**TASK**
Find the string "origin" in the records. Copy each line that has it.

[[ THE DATA, beginning ]]

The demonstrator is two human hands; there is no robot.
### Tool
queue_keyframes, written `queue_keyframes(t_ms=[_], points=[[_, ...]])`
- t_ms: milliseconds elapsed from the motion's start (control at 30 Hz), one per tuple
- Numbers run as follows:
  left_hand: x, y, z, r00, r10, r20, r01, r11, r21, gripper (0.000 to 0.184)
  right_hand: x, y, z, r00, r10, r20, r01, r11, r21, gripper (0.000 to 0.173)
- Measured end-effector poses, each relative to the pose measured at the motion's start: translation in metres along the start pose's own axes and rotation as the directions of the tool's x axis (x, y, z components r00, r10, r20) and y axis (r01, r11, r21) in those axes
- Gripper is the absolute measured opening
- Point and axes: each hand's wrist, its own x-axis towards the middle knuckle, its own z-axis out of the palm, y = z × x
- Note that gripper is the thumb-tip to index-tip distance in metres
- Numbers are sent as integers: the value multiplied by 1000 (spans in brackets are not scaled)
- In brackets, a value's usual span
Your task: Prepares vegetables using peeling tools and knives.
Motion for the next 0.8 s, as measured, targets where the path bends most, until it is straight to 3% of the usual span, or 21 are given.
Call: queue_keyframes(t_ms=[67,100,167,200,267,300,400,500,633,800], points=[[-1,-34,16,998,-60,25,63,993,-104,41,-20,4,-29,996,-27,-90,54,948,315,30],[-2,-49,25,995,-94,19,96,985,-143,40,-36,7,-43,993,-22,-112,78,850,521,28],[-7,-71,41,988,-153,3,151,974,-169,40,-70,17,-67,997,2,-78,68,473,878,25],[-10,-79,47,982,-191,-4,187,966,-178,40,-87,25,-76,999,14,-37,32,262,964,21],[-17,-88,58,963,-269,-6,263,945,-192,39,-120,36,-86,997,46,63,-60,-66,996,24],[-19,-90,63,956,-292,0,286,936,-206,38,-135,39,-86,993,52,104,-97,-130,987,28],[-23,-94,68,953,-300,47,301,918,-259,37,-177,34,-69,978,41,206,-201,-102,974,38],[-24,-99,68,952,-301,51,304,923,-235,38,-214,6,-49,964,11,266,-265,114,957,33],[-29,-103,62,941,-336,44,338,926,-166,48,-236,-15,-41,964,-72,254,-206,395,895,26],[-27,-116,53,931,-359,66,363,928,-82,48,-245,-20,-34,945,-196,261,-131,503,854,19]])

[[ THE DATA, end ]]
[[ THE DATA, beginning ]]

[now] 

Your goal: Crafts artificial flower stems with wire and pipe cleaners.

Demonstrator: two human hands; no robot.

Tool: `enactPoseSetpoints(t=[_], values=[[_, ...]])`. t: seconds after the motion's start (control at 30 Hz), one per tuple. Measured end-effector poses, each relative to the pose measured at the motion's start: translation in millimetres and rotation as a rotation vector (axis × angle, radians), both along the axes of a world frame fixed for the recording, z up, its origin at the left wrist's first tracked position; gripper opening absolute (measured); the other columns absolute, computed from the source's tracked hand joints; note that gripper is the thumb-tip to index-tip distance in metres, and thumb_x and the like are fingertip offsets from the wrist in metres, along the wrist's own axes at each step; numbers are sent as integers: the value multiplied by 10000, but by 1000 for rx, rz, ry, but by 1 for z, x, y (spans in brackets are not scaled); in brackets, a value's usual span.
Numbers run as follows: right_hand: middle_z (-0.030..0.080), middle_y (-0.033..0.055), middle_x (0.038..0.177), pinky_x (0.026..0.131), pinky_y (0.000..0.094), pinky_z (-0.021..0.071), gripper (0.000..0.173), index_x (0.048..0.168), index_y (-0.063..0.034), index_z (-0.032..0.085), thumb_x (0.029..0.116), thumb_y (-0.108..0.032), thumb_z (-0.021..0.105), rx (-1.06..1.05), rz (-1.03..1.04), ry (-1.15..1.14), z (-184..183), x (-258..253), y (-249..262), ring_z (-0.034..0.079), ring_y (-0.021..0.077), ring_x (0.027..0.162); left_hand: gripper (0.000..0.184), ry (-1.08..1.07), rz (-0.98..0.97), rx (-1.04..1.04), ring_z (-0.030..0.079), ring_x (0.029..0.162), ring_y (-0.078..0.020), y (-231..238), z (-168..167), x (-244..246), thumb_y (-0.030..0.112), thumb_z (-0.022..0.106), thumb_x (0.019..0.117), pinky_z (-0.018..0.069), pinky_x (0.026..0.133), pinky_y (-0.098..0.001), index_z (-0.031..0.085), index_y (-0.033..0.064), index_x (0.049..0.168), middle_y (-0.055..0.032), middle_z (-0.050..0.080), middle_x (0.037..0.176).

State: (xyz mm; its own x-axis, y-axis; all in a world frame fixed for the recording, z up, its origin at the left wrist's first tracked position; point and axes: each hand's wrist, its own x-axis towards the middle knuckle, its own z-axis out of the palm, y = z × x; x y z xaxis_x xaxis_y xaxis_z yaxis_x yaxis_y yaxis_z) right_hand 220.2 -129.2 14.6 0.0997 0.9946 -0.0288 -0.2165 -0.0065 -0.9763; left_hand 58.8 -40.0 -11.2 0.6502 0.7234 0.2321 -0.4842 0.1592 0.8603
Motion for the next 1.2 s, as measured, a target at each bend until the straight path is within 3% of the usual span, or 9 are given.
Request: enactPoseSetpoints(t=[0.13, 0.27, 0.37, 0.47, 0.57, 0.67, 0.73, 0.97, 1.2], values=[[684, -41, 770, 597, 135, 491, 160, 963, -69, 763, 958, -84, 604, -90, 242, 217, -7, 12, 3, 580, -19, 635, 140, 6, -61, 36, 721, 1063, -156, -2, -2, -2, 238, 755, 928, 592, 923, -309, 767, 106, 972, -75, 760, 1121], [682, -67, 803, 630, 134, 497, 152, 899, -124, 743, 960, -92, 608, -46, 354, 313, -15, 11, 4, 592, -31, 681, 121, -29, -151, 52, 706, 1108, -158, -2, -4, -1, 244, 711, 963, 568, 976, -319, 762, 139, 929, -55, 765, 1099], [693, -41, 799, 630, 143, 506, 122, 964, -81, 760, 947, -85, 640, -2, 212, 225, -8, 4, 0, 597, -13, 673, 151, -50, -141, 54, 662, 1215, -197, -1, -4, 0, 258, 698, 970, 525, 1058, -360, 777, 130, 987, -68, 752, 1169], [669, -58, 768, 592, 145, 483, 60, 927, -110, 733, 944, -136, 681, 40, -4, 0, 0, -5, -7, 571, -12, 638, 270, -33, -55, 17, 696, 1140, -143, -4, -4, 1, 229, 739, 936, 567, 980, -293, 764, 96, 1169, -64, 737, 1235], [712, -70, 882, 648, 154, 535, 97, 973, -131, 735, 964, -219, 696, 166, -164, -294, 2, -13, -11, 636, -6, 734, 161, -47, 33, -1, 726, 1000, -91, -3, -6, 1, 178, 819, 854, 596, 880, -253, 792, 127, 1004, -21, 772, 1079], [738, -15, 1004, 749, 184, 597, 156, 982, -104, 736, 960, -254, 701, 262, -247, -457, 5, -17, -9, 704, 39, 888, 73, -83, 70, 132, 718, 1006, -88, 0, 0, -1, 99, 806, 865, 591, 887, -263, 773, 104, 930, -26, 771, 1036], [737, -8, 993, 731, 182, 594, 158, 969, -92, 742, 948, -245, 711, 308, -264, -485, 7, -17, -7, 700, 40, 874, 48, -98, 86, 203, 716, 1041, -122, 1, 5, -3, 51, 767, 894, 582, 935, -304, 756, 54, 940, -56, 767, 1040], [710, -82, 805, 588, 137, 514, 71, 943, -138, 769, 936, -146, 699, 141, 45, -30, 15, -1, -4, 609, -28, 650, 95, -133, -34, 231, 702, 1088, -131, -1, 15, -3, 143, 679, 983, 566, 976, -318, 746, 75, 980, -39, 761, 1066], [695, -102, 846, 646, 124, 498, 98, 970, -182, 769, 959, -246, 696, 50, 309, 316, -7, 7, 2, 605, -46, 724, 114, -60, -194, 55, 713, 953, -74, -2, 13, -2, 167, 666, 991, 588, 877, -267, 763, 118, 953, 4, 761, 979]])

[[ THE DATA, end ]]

**EXERCISE SOLUTION**
Tool: `enactPoseSetpoints(t=[_], values=[[_, ...]])`. t: seconds after the motion's start (control at 30 Hz), one per tuple. Measured end-effector poses, each relative to the pose measured at the motion's start: translation in millimetres and rotation as a rotation vector (axis × angle, radians), both along the axes of a world frame fixed for the recording, z up, its origin at the left wrist's first tracked position; gripper opening absolute (measured); the other columns absolute, computed from the source's tracked hand joints; note that gripper is the thumb-tip to index-tip distance in metres, and thumb_x and the like are fingertip offsets from the wrist in metres, along the wrist's own axes at each step; numbers are sent as integers: the value multiplied by 10000, but by 1000 for rx, rz, ry, but by 1 for z, x, y (spans in brackets are not scaled); in brackets, a value's usual span.
State: (xyz mm; its own x-axis, y-axis; all in a world frame fixed for the recording, z up, its origin at the left wrist's first tracked position; point and axes: each hand's wrist, its own x-axis towards the middle knuckle, its own z-axis out of the palm, y = z × x; x y z xaxis_x xaxis_y xaxis_z yaxis_x yaxis_y yaxis_z) right_hand 220.2 -129.2 14.6 0.0997 0.9946 -0.0288 -0.2165 -0.0065 -0.9763; left_hand 58.8 -40.0 -11.2 0.6502 0.7234 0.2321 -0.4842 0.1592 0.8603

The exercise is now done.